* **Problem description**:
Copy the listing exactly; drop the pictures.

* **Dataset section**:
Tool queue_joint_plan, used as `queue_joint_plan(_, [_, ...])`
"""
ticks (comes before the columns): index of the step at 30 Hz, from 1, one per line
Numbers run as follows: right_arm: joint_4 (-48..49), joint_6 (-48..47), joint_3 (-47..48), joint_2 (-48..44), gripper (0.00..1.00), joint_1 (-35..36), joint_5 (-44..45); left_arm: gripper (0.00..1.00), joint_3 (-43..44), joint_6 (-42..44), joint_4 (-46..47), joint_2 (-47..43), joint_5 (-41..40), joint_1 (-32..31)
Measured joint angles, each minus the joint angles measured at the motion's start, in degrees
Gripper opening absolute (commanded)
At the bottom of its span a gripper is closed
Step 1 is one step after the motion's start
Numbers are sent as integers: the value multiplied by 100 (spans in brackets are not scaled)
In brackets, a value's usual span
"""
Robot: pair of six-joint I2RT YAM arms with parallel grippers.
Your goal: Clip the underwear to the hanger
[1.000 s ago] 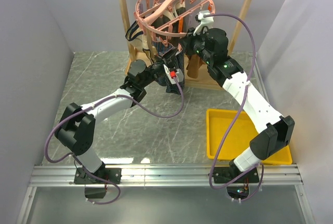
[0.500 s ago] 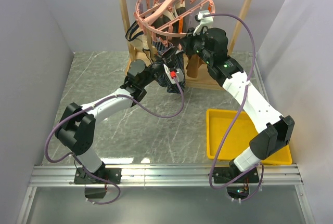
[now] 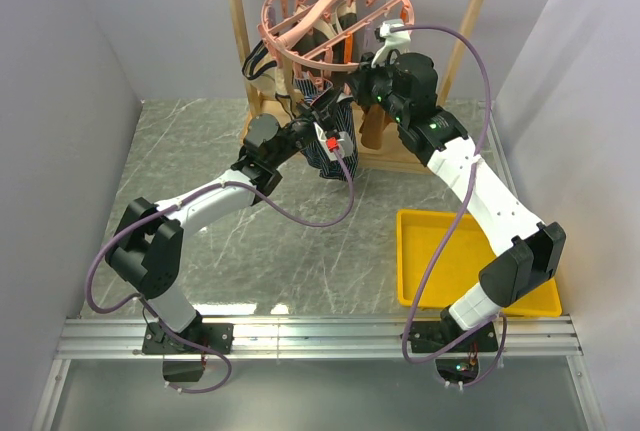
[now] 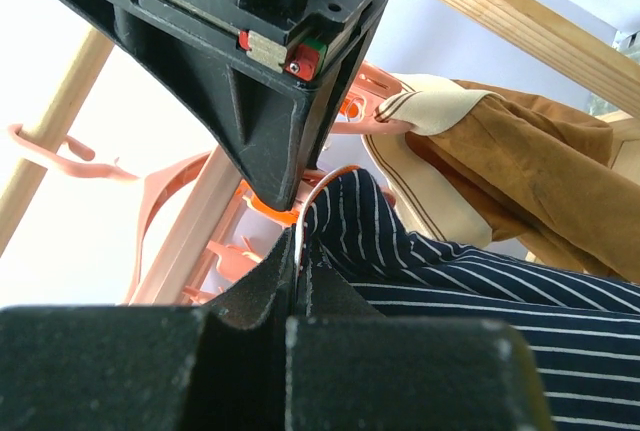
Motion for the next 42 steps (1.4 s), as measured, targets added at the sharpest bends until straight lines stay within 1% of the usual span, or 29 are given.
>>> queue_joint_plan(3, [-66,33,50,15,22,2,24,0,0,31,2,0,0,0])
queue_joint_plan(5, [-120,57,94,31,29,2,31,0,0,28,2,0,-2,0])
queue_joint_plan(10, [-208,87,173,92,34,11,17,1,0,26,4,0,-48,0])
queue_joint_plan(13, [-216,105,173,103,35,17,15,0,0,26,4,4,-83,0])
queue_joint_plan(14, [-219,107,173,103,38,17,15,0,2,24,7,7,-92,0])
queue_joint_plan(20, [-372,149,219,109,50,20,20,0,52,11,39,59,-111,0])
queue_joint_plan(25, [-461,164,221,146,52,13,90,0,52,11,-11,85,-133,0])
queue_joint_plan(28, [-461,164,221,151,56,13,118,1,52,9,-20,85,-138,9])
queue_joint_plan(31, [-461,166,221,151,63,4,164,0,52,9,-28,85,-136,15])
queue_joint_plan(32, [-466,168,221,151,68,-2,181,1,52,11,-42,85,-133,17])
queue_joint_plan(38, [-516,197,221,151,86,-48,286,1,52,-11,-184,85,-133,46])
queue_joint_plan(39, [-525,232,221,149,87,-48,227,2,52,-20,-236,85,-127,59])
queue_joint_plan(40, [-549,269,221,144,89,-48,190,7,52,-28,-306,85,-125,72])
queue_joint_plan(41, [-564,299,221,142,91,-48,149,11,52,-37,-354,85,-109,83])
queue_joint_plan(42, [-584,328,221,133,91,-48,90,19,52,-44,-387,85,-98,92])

* **Result**:
Tool queue_joint_plan, used as `queue_joint_plan(_, [_, ...])`
"""
ticks (comes before the columns): index of the step at 30 Hz, from 1, one per line
Numbers run as follows: right_arm: joint_4 (-48..49), joint_6 (-48..47), joint_3 (-47..48), joint_2 (-48..44), gripper (0.00..1.00), joint_1 (-35..36), joint_5 (-44..45); left_arm: gripper (0.00..1.00), joint_3 (-43..44), joint_6 (-42..44), joint_4 (-46..47), joint_2 (-47..43), joint_5 (-41..40), joint_1 (-32..31)
Measured joint angles, each minus the joint angles measured at the motion's start, in degrees
Gripper opening absolute (commanded)
At the bottom of its span a gripper is closed
Step 1 is one step after the motion's start
Numbers are sent as integers: the value multiplied by 100 (spans in brackets are not scaled)
In brackets, a value's usual span
"""
Robot: pair of six-joint I2RT YAM arms with parallel grippers.
Your goal: Clip the underwear to the hanger
[1.000 s ago] 
[0.500 s ago] 
[now] 
[now] 
Motion for the next 42 steps (1.4 s), as measured, targets added at the sharpest bends until straight lines stay within 1% of the usual span, or 29 are given.
>>> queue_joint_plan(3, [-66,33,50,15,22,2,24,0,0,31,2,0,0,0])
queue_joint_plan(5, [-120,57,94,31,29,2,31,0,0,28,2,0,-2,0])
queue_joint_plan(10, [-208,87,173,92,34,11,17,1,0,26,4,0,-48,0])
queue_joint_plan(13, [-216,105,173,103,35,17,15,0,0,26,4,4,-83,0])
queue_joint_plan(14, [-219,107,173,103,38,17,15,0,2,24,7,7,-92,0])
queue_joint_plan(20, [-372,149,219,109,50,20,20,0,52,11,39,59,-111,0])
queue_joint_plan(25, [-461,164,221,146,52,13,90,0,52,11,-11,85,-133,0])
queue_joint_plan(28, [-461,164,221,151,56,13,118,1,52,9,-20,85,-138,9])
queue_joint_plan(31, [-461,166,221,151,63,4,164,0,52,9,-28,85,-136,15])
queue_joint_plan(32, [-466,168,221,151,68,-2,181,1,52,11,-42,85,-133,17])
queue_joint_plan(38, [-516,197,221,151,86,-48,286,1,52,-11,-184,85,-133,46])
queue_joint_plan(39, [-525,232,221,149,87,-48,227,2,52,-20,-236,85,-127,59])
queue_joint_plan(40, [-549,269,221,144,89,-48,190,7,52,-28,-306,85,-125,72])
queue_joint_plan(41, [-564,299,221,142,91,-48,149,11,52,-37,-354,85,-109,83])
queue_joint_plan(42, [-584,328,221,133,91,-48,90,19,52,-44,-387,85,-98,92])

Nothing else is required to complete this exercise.